Proses Tahap II atas nama terdakwa AHAD NAZIRIN dilakukan oleh Alofsen Sianturi, SH (Jaksa pada Kejati Sumatera Utara), Herleny S, SH (Jaksa pada Kejati Sumatera Utara), Melimda Saragih, SH, (Jaksa pada Kejati Sumatera Utara), Vinsensius Tampubolon, SH, (Kasi Tindak Pidana Khusus Kejaksaan Negeri Asahan ), Harold MMM Manurung, SH, MH, (Jaksa pada Kejari Asahan), Novanema Duha, SH, MH (Jaksa pada Kejari Asahan). Adapun barang bukti yang diterima dan diteliti oleh Kepala Seksi Barang Bukti Kejaksaan Negeri Asahan Sulistyohadi, SH, antara lain 297 karton merek Milo, 48 karton merek Anlene, 2 karton roti merek Cooking Song Keeworld Tranding, 104 karton Sunlac Lowfat, 30 karton merek Ovaltine, 6310 karton sabun merek Summer Body Shampoo, 3 karton obat-obatan, 2 karton makanan merek Madu Soto Bakar karton permen Hacks, 32 karton susu merek Dutch Lady, 16 karton Manggi Chicken Stock, 3 karton makanan merek Apollo, 5 karton makanan merek Sugar Crakcker.

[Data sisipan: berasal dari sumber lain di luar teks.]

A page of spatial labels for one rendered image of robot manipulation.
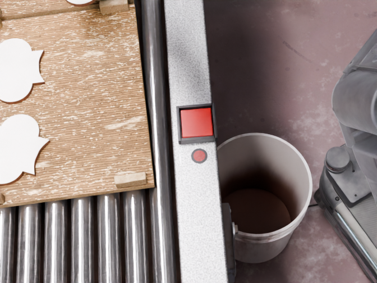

Selanjutnya, Tim JPU Kejari Asahan dan Kejatisu melakukan penitipan barang bukti berupa :
660 barang-barang konsumsi eks impor yang terdiri dari 297 karton merek Milo, 48 karton merek Anlene, 2 karton roti merek Cooking Song Keeworld Tranding, 104 karton Sunlac Lowfat, 30 karton merek Ovaltine, 6310 karton sabun merek Summer Body Shampoo, 3 karton obat-obatan, 2 karton makanan merek Madu Soto Bakar karton permen Hacks, 32 karton susu merek Dutch Lady, 16 karton Manggi Chicken Stock, 3 karton makanan merek Apollo, 5 karton makanan merek Sugar Crakcker dititipkan di Gudang Tempat Penimbunan Pabean (TPP) KPPBC Belawan, dan barang bukti berupa :
1 unit kapal dititipkan di Pangkalan Dermaga Kanwil DJBC Sumatera Utara.